Regentage? Kein Weltuntergang. Die Tropfsteinhöhlen von Artà oder die Banys Arabs in Palma bieten spannende Alternativen. Viele Museen und Galerien haben auch im Winter geöffnet, und in ländlichen Gebieten wird in den Dorfkneipen oft Karten gespielt – einfach dazusetzen, ein “Café amb llet” bestellen und das echte Mallorca kennenlernen.
Wer flexibel unterwegs ist, sollte sich die “Mercados” (Wochenmärkte) anschauen, die je nach Ort an unterschiedlichen Tagen stattfinden. So lässt sich der Tagesplan spontan anpassen – und oft entdeckt man dabei neue Lieblingsplätze abseits der Massen.
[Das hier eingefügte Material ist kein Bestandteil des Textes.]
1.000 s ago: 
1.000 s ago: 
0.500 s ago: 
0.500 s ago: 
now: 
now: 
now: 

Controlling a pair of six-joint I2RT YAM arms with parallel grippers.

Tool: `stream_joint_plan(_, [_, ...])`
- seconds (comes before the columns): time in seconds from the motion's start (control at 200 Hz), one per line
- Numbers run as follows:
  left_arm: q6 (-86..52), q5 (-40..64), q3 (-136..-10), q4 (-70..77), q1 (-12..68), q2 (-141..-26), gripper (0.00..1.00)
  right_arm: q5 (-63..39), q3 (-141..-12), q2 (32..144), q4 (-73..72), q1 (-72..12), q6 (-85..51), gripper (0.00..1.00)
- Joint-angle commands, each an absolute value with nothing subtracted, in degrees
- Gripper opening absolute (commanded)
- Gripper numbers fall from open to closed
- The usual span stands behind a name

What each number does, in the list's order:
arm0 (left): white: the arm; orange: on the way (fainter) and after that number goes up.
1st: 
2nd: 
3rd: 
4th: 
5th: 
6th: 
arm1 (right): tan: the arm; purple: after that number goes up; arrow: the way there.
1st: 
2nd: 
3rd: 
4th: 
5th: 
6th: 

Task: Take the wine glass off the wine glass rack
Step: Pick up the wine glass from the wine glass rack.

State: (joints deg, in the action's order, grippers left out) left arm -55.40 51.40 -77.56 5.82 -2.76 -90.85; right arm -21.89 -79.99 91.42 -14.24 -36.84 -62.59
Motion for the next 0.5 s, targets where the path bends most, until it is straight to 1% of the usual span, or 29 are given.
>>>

Ein letzter Tipp: Die Insel ist größer, als sie auf der Karte wirkt. Von Palma nach Cap de Formentor braucht man mit dem Auto mehr als zwei Stunden, je nach Verkehr auch länger. Wer viel sehen will, plant am besten mehrere Ausgangspunkte oder bleibt zwischendurch in kleinen Landhotels (“Agroturismo”) – so erlebt man Mallorca intensiver und spart sich unnötige Fahrerei.
Fazit: Was man auf Mallorca machen kann – und wie du das Beste aus deinem Aufenthalt herausholst
Mallorca ist eine Insel voller Möglichkeiten, Überraschungen und Kontraste. Wer wissen will, was man auf Mallorca machen kann, findet weit mehr als Sonne, Sand und Sangria. Das echte Mallorca zeigt sich in verwunschenen Dörfern, beim Plausch mit Einheimischen am Markttag, in einer stillen Bucht bei Sonnenuntergang oder beim Duft von frischen Orangen im Tal von Sóller. Entscheidend ist, offen für Neues zu bleiben, nicht jeder Werbung zu trauen und sich auch mal abseits der bekannten Wege zu bewegen. So entdeckst du die Insel, wie sie wirklich ist – ehrlich, vielfältig und immer für eine Überraschung gut. Ob du einen Tag, eine Woche oder länger bleibst: Lass dich treiben, genieße die kleinen Momente und vergiss nicht, auch mal nichts zu tun. Denn manchmal ist das Schönste, was man auf Mallorca machen kann, einfach den Augenblick zu erleben. Viel Freude beim Entdecken!